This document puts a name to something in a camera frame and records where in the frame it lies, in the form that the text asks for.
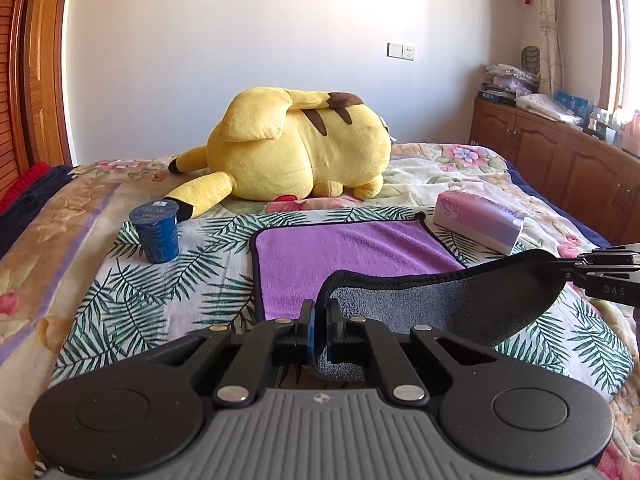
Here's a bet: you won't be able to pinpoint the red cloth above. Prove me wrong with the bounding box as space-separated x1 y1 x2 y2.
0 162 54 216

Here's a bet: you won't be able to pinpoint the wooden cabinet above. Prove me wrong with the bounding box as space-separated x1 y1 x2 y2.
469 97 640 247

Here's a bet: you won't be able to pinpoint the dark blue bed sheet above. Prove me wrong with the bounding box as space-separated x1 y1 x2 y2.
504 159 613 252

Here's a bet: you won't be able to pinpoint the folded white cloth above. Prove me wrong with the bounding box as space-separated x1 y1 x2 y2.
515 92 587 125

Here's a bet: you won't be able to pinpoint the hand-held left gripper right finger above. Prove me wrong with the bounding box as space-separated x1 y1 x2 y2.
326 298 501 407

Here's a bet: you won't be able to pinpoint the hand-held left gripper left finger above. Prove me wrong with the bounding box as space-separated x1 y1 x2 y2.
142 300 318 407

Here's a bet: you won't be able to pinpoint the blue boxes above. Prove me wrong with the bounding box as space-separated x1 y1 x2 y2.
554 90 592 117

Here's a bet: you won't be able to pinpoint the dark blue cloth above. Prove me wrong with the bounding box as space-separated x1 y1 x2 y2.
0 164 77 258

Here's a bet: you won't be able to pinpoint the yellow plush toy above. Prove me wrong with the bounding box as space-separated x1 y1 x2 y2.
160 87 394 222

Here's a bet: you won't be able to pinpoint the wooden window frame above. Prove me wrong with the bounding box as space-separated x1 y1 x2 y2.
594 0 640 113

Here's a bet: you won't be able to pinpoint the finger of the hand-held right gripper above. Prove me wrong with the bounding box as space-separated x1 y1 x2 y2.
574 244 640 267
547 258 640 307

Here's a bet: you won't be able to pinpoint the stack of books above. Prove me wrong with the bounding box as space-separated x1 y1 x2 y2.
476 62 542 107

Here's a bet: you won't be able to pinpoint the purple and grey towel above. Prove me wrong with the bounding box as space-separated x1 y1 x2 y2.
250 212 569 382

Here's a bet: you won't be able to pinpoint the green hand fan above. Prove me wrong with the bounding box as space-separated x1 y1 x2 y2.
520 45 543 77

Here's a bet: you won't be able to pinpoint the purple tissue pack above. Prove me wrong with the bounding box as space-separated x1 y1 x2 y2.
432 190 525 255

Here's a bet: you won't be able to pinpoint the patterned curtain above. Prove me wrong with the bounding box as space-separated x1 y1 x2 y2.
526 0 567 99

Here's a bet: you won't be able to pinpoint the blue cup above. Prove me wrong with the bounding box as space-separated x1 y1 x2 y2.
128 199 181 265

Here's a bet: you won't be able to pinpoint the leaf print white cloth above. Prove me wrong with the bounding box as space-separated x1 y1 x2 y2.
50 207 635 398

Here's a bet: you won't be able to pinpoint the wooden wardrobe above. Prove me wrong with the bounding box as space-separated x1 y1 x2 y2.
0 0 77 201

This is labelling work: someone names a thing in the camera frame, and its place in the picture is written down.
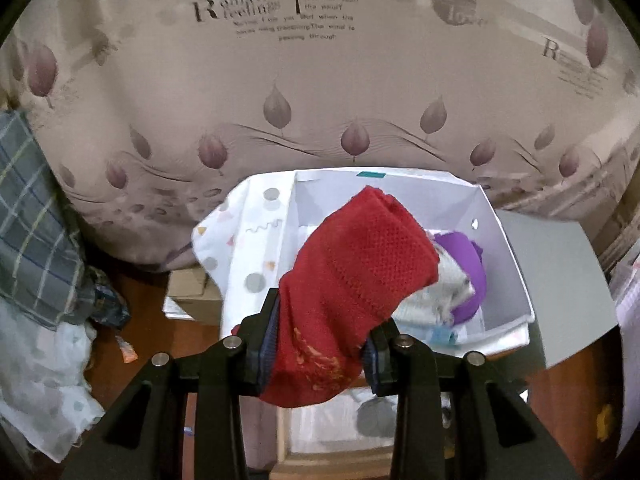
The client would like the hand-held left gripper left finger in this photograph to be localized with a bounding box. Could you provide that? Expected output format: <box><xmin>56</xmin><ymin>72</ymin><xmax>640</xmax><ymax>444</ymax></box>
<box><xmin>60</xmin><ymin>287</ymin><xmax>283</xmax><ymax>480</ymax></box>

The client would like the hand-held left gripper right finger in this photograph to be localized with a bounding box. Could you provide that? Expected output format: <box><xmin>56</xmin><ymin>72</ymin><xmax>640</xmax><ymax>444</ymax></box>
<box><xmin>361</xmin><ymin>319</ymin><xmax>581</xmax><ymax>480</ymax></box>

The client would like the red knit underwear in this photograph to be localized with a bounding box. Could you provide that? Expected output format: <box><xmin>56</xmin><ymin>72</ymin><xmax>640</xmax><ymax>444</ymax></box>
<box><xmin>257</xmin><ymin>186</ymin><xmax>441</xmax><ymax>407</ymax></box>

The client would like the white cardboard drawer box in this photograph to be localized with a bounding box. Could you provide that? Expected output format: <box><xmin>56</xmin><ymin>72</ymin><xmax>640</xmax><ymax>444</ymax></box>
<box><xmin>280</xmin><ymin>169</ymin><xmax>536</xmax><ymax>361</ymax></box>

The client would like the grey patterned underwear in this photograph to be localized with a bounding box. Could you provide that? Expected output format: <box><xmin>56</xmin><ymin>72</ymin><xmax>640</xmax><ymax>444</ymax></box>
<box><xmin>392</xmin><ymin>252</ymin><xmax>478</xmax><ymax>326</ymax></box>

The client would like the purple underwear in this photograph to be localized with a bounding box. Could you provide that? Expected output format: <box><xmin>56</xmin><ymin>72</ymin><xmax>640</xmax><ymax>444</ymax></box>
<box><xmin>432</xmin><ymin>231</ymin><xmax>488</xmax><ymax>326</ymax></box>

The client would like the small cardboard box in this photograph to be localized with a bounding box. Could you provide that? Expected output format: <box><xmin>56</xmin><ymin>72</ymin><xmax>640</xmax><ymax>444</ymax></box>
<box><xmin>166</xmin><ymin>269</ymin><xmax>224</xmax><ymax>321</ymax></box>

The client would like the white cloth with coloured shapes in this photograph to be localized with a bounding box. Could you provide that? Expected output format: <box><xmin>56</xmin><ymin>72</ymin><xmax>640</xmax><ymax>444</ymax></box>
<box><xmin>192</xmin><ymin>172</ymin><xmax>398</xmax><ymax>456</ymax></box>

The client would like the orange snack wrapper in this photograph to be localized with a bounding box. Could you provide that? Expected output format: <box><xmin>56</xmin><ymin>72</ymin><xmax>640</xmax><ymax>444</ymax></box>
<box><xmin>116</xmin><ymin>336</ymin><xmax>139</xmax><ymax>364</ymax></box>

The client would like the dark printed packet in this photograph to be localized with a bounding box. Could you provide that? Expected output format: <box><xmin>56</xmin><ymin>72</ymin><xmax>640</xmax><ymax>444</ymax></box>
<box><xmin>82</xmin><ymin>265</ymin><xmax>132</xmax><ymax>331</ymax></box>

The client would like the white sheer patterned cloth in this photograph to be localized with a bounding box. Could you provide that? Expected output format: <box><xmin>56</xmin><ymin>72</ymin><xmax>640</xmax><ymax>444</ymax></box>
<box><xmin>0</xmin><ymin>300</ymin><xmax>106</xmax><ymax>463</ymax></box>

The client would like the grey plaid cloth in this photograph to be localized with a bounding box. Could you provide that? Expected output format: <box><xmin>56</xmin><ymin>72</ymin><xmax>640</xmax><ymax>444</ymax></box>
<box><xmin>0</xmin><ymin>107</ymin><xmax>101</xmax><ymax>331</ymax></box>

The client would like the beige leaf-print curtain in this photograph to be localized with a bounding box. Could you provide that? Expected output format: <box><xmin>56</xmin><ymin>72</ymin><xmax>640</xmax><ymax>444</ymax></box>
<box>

[Task item] Output all the material verbatim, skipping every image.

[Task output]
This document puts a name to something in a camera frame and records where in the frame it lies, in the form that the text asks for.
Here's a bet: you won't be able to pinpoint the red cloth above. Prove me wrong with the bounding box as space-separated x1 y1 x2 y2.
0 162 54 216

Here's a bet: you won't be able to pinpoint the wooden cabinet above. Prove me wrong with the bounding box as space-separated x1 y1 x2 y2.
469 97 640 247

Here's a bet: you won't be able to pinpoint the dark blue bed sheet above. Prove me wrong with the bounding box as space-separated x1 y1 x2 y2.
504 159 613 252

Here's a bet: you won't be able to pinpoint the folded white cloth above. Prove me wrong with the bounding box as space-separated x1 y1 x2 y2.
515 92 587 125

Here's a bet: you won't be able to pinpoint the hand-held left gripper right finger above. Prove me wrong with the bounding box as space-separated x1 y1 x2 y2.
326 298 501 407

Here's a bet: you won't be able to pinpoint the hand-held left gripper left finger above. Prove me wrong with the bounding box as space-separated x1 y1 x2 y2.
142 300 318 407

Here's a bet: you won't be able to pinpoint the blue boxes above. Prove me wrong with the bounding box as space-separated x1 y1 x2 y2.
554 90 592 117

Here's a bet: you won't be able to pinpoint the dark blue cloth above. Prove me wrong with the bounding box as space-separated x1 y1 x2 y2.
0 164 77 258

Here's a bet: you won't be able to pinpoint the yellow plush toy above. Prove me wrong with the bounding box as space-separated x1 y1 x2 y2.
160 87 394 222

Here's a bet: you won't be able to pinpoint the wooden window frame above. Prove me wrong with the bounding box as space-separated x1 y1 x2 y2.
594 0 640 113

Here's a bet: you won't be able to pinpoint the finger of the hand-held right gripper above. Prove me wrong with the bounding box as space-separated x1 y1 x2 y2.
574 244 640 267
547 258 640 307

Here's a bet: you won't be able to pinpoint the stack of books above. Prove me wrong with the bounding box as space-separated x1 y1 x2 y2.
476 62 542 107

Here's a bet: you won't be able to pinpoint the purple and grey towel above. Prove me wrong with the bounding box as space-separated x1 y1 x2 y2.
250 212 569 382

Here's a bet: you won't be able to pinpoint the green hand fan above. Prove me wrong with the bounding box as space-separated x1 y1 x2 y2.
520 45 543 77

Here's a bet: you won't be able to pinpoint the purple tissue pack above. Prove me wrong with the bounding box as space-separated x1 y1 x2 y2.
432 190 525 255

Here's a bet: you won't be able to pinpoint the patterned curtain above. Prove me wrong with the bounding box as space-separated x1 y1 x2 y2.
526 0 567 99

Here's a bet: you won't be able to pinpoint the blue cup above. Prove me wrong with the bounding box as space-separated x1 y1 x2 y2.
128 199 181 265

Here's a bet: you won't be able to pinpoint the leaf print white cloth above. Prove me wrong with the bounding box as space-separated x1 y1 x2 y2.
50 207 635 398

Here's a bet: you won't be able to pinpoint the wooden wardrobe above. Prove me wrong with the bounding box as space-separated x1 y1 x2 y2.
0 0 77 201

This is labelling work: someone names a thing in the camera frame, and its place in the picture is written down.
The client would like the hand-held left gripper left finger in this photograph to be localized with a bounding box. Could you provide that? Expected output format: <box><xmin>56</xmin><ymin>72</ymin><xmax>640</xmax><ymax>444</ymax></box>
<box><xmin>60</xmin><ymin>287</ymin><xmax>283</xmax><ymax>480</ymax></box>

The client would like the hand-held left gripper right finger in this photograph to be localized with a bounding box. Could you provide that? Expected output format: <box><xmin>56</xmin><ymin>72</ymin><xmax>640</xmax><ymax>444</ymax></box>
<box><xmin>361</xmin><ymin>319</ymin><xmax>581</xmax><ymax>480</ymax></box>

The client would like the red knit underwear in this photograph to be localized with a bounding box. Could you provide that? Expected output format: <box><xmin>56</xmin><ymin>72</ymin><xmax>640</xmax><ymax>444</ymax></box>
<box><xmin>257</xmin><ymin>186</ymin><xmax>441</xmax><ymax>407</ymax></box>

The client would like the white cardboard drawer box in this photograph to be localized with a bounding box. Could you provide that? Expected output format: <box><xmin>56</xmin><ymin>72</ymin><xmax>640</xmax><ymax>444</ymax></box>
<box><xmin>280</xmin><ymin>169</ymin><xmax>536</xmax><ymax>361</ymax></box>

The client would like the grey patterned underwear in this photograph to be localized with a bounding box. Could you provide that? Expected output format: <box><xmin>56</xmin><ymin>72</ymin><xmax>640</xmax><ymax>444</ymax></box>
<box><xmin>392</xmin><ymin>252</ymin><xmax>478</xmax><ymax>326</ymax></box>

The client would like the purple underwear in this photograph to be localized with a bounding box. Could you provide that? Expected output format: <box><xmin>56</xmin><ymin>72</ymin><xmax>640</xmax><ymax>444</ymax></box>
<box><xmin>432</xmin><ymin>231</ymin><xmax>488</xmax><ymax>326</ymax></box>

The client would like the small cardboard box in this photograph to be localized with a bounding box. Could you provide that? Expected output format: <box><xmin>56</xmin><ymin>72</ymin><xmax>640</xmax><ymax>444</ymax></box>
<box><xmin>166</xmin><ymin>269</ymin><xmax>224</xmax><ymax>321</ymax></box>

The client would like the white cloth with coloured shapes in this photograph to be localized with a bounding box. Could you provide that? Expected output format: <box><xmin>56</xmin><ymin>72</ymin><xmax>640</xmax><ymax>444</ymax></box>
<box><xmin>192</xmin><ymin>172</ymin><xmax>398</xmax><ymax>456</ymax></box>

The client would like the orange snack wrapper in this photograph to be localized with a bounding box. Could you provide that? Expected output format: <box><xmin>56</xmin><ymin>72</ymin><xmax>640</xmax><ymax>444</ymax></box>
<box><xmin>116</xmin><ymin>336</ymin><xmax>139</xmax><ymax>364</ymax></box>

The client would like the dark printed packet in this photograph to be localized with a bounding box. Could you provide that? Expected output format: <box><xmin>56</xmin><ymin>72</ymin><xmax>640</xmax><ymax>444</ymax></box>
<box><xmin>82</xmin><ymin>265</ymin><xmax>132</xmax><ymax>331</ymax></box>

The client would like the white sheer patterned cloth in this photograph to be localized with a bounding box. Could you provide that? Expected output format: <box><xmin>56</xmin><ymin>72</ymin><xmax>640</xmax><ymax>444</ymax></box>
<box><xmin>0</xmin><ymin>300</ymin><xmax>106</xmax><ymax>463</ymax></box>

The client would like the grey plaid cloth in this photograph to be localized with a bounding box. Could you provide that? Expected output format: <box><xmin>56</xmin><ymin>72</ymin><xmax>640</xmax><ymax>444</ymax></box>
<box><xmin>0</xmin><ymin>107</ymin><xmax>101</xmax><ymax>331</ymax></box>

The client would like the beige leaf-print curtain in this photograph to be localized with a bounding box. Could you provide that? Expected output format: <box><xmin>56</xmin><ymin>72</ymin><xmax>640</xmax><ymax>444</ymax></box>
<box>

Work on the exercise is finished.